While the Carpenters were working on the song, they decided that a fuzz guitar solo should be included. Karen Carpenter called guitarist Tony Peluso and asked him to play on the record. Peluso remembers: "At first I didn't believe that it was actually Karen Carpenter on the phone but she repeated her name again. ... It was at this point that I realized it was really her and that I was speaking to one of my idols." She told him that she and Richard were working on a song called "Goodbye to Love", that they were familiar with Tony's work with a band called Instant Joy, and that he would be perfect for the sound they were looking for. Peluso first played something soft and sweet, but then Richard Carpenter said: "No, no, no! Play the melody for five bars and then burn it up! Soar off into the stratosphere! Go ahead! It'll be great!"
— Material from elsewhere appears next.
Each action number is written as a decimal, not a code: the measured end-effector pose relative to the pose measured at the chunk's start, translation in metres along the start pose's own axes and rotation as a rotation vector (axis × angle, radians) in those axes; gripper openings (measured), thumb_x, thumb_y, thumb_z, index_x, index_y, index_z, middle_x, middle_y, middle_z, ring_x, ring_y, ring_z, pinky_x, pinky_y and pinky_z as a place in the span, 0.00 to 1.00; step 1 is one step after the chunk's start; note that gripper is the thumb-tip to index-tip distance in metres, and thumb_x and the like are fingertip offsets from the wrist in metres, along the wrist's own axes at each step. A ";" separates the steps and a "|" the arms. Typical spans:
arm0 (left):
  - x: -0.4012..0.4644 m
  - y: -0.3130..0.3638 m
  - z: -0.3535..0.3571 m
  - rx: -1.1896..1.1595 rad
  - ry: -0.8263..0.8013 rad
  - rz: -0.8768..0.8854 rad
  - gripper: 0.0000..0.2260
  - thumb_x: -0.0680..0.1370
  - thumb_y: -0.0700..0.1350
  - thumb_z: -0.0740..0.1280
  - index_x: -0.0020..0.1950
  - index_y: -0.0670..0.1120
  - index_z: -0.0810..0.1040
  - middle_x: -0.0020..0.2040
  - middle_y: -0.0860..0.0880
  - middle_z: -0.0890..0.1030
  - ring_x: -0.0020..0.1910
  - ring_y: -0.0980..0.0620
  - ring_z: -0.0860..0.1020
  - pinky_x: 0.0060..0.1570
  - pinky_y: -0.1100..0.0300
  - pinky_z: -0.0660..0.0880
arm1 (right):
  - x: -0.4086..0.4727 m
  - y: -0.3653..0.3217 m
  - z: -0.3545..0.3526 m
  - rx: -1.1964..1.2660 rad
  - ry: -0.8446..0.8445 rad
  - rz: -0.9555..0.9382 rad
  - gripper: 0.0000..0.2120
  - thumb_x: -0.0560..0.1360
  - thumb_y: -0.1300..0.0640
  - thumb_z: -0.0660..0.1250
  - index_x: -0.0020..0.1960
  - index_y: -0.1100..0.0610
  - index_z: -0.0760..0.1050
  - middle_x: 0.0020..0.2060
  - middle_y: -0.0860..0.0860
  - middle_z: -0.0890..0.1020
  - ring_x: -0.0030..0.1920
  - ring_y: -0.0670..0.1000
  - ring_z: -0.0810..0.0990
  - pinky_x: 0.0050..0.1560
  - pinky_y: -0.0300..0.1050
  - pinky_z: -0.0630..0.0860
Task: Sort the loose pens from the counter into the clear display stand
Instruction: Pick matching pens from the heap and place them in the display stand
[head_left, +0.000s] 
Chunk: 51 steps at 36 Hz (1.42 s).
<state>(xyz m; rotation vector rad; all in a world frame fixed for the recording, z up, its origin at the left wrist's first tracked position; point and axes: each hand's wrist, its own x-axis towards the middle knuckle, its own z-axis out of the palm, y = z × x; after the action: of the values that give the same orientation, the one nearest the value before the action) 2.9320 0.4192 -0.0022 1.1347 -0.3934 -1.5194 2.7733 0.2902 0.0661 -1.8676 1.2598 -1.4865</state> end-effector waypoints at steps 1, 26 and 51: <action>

John Bettis has said that Richard Carpenter kept calling him, raving about the guitar solo. He was wondering why Richard was going on about the solo until he heard it. The lyricist said he cried when he first heard the song because he had never heard an electric guitar sound like that. He said Tony Peluso "had a certain almost cello sounding guitar growl that worked against the wonderful melancholia of that song". He went on to say the "way it growls at you, especially at the end" was unbelievable.

==Release and reception==
The finished product was released on June 19, 1972, and reached No. 7 on the Billboard Hot 100. It also became Carpenters' seventh top-ten single in the Billboard Hot 100. It was the first song written by the songwriting team of Carpenter/Bettis to reach the US top ten. The Carpenters received hate mail (claiming that the Carpenters had sold out and gone hard rock) because of Richard's idea for a fuzz guitar solo in a love ballad.

"Goodbye to Love" has been described as the prototypical power ballad. Cash Box said that the "funky guitar adds spice to the most notable Jack Dougherty [sic] production."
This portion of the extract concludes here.